Most of the wells are located in the suburbs rather than the city center. Legal individually-dug wells are sponsored by industrial enterprises and local governments in some rural areas. Originally the water from the wells was mainly used for irrigation and industrial purposes. But later on, with no official approval, local residents began to drink the water.

The capital city's efforts to control the water supply from the wells came after some illegal wells posed a potential threat to public health.

They account for about half of the individually-dug wells in the city, starting up with no legal approval and avoiding annual water-testing fees.

Recently, hundreds of local people were affected by drinking water from illegally-built wells. Last month more than 50 residents in Tongzhou District were hospitalized after drinking unsafe water. On August 31 more than 500 people in Haidian District vomited and had fevers after drinking polluted water from the community well.

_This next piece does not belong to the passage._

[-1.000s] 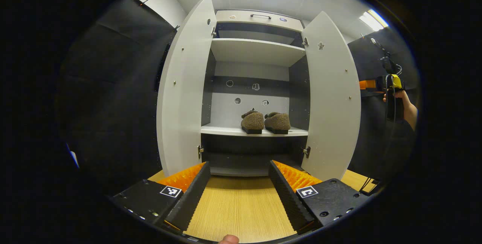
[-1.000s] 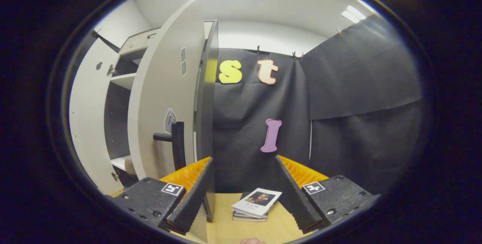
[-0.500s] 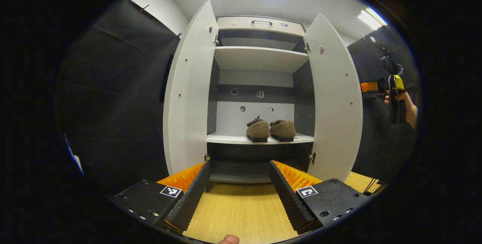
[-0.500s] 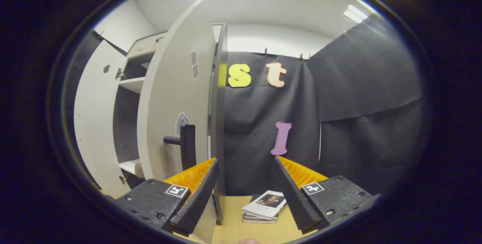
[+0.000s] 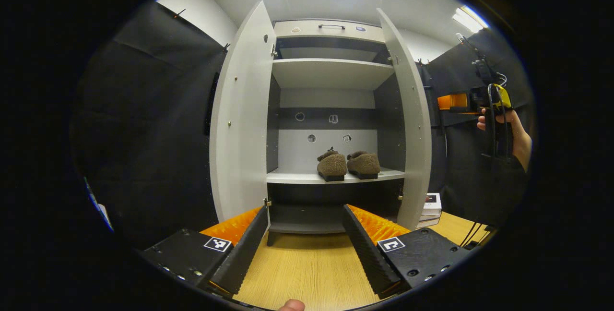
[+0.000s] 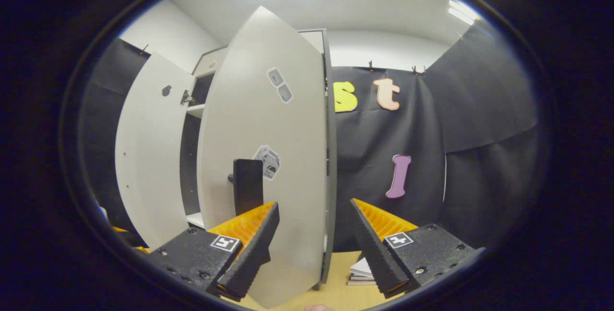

"With the completion of the South-to-North Water Diversion Project in 2008, the city will gradually close the wells down," Dai Yuhua, the director of water resources management at the Beijing Water Affairs Bureau told China Daily. The project is expected to relieve the water shortage in the capital.

In order to search for illegal wells, health departments in Beijing have been using GPS systems and local authorities have also conducted surprise inspections.

Meanwhile, the Beijing Tap Water Company has been extending its water pipelines to solve rural residents' drinking water shortage.